WHAT THE TASK ASKS
Copy out each line from the start of the material below until the line with "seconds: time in", that line included.

DATA PROVIDED
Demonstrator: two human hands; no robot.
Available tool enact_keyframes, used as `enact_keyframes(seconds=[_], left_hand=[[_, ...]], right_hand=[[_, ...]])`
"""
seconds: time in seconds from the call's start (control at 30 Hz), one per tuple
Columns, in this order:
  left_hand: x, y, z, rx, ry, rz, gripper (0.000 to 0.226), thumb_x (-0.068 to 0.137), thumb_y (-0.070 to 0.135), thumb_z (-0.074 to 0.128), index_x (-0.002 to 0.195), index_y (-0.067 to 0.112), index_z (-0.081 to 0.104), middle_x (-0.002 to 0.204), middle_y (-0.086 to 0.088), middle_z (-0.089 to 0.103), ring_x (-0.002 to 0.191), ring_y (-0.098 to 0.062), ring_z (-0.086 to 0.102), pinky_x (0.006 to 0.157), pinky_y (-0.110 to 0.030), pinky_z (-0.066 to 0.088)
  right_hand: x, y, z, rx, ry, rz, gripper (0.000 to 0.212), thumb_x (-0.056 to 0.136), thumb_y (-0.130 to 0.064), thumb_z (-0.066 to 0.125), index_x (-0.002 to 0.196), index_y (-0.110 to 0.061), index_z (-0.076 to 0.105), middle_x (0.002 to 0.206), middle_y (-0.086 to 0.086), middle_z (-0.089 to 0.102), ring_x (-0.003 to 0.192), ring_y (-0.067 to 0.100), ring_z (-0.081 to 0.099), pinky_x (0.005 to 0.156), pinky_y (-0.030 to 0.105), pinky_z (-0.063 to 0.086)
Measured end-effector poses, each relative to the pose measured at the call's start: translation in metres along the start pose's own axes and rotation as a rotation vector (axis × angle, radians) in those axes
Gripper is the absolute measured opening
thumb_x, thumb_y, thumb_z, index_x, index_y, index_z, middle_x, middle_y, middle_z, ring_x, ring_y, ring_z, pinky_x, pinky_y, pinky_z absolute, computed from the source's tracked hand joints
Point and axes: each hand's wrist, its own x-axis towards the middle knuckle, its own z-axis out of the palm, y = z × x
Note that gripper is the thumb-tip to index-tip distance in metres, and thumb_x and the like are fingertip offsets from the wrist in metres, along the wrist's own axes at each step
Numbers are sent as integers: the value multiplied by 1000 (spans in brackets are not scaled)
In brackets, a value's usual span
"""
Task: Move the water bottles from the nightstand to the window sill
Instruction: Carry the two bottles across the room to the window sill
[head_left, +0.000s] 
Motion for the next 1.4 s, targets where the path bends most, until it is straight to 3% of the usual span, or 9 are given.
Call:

WRITTEN REPLY
Demonstrator: two human hands; no robot.
Available tool enact_keyframes, used as `enact_keyframes(seconds=[_], left_hand=[[_, ...]], right_hand=[[_, ...]])`
"""
seconds: time in seconds from the call's start (control at 30 Hz), one per tuple

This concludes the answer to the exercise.